Serial rapists may have been allowed to walk free in two cases. In one case, the suspect was discharged despite a recommendation that he be court-martialed; in the other, there was no record of an investigation or punishment, despite DNA evidence.
A 34-year-old Marine allegedly gave wine to a 17-year-old civilian and raped her, held her down, and inserted an object into her anus, but he received no trial; instead he paid a fine and was demoted one rank after pleading guilty to adultery and giving alcohol to a minor.
A military wife committed suicide after alleging rape by her husband, who wasn’t charged despite physical evidence of assault, including dried blood and bruising.

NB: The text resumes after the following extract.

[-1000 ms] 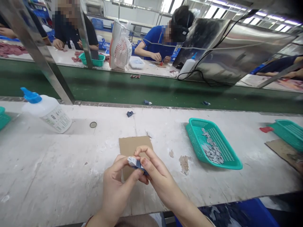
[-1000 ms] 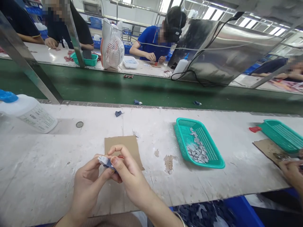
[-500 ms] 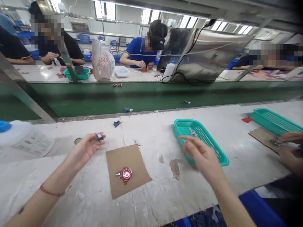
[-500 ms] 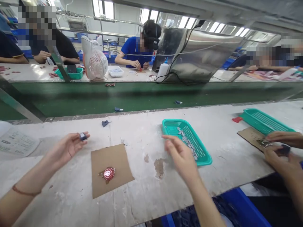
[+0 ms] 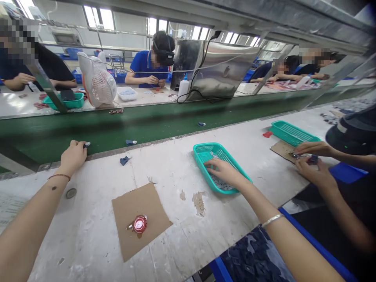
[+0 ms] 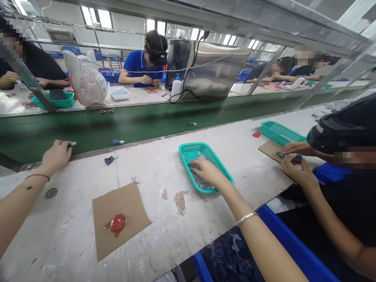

These findings point to the need for independent prosecutors, not military commanders, to adjudicate sexual assault cases, the report says.
Gillibrand has been a vocal advocate for this policy change, citing the lack of legal training and frequent conflicts of interest among commanders.
The Pentagon has resisted the reforms in Gillibrand’s Military Justice Improvement Act, despite growing calls from advocates who say that true reform isn’t possible without putting independent prosecutors, not military commanders, in charge of the adjudication process. Gillibrand has gotten a bipartisan majority of senators to sign on to her proposal, but so far it hasn’t been enough to defeat a filibuster.